The basic $70-90 will get your animal processed resulting in steaks, roasts and ground meat. They'll usually ask if you want the roasts left whole or cut into steaks etc.

If you want anything along the line of sausage or jerky you'll end up paying a per lb cost. They'll usually use your scraps that would have gone into ground venison unless they ask/ you request they use any of the roasts. My suggestion is to have them mix scraps with a roast if you want the sausage. Some better meat will/should get you better sausage. "you get what you put into it" to a point.

The way I'd order it would be...

*Tenderloins and backstraps as steaks! They'll likely do it that way anyway but I always stressed that. Best parts of the deer.

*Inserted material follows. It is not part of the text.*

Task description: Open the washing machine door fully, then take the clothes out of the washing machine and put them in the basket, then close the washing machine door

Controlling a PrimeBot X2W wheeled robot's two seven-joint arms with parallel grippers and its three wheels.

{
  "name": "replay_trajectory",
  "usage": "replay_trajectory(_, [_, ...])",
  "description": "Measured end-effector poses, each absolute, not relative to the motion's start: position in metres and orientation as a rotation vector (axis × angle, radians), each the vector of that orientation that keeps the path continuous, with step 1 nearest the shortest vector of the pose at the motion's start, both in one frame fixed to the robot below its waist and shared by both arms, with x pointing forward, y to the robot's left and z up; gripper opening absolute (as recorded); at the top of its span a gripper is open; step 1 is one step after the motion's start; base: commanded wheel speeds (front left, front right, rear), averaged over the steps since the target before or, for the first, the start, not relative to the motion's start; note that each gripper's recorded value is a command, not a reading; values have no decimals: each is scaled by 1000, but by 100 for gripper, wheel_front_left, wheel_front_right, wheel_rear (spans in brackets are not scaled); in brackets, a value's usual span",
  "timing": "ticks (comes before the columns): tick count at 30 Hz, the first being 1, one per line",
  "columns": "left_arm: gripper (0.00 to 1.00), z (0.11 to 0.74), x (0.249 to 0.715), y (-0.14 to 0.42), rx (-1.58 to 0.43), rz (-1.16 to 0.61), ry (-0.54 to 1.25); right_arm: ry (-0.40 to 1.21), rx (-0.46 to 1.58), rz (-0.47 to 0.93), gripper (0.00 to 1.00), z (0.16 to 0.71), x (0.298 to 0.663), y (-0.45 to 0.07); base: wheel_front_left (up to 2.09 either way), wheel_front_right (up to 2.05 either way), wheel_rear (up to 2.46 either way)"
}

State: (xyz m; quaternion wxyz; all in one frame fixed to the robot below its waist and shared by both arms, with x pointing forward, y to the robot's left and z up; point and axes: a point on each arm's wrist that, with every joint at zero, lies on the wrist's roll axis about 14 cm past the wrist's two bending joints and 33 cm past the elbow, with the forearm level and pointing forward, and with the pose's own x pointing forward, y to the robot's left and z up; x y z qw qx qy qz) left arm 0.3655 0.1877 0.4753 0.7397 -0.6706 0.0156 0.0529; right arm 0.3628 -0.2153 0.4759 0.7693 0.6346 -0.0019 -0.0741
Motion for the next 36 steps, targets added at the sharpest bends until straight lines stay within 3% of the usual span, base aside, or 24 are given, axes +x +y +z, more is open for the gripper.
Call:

Those little steaks are great on a february sunday morning with eggs and hashbrowns. tongue.gif

Even if you don't normally eat or make roasts you should try them - roasts are one of my favorite venison dishes.

I'd have all the scraps made into sausage or jerky. I can buy burger if that's what I want but some venison sticks, jerky or sausage is great plus there's a little pride when I offer it to a friend at the cabin. wink.gif

Some places also do things like "smoked venison" which is like a sliced lunch meat... sounds stupid, but ... great!

Doing it yourself is a great way to go. You'll get plenty of help on this site if you're interested in it.

A couple advantages is that you know you're getting your own deer back. A number of people believe that your likely not to at some places. It's free and adds to the experience for many of us.

I think the majority of people out there probably don't want the hassle but if you're ever thinking about trying it don't let "I've never done it" mentality stop you. It's not really that hard and after the first one you'll feel pretty confident.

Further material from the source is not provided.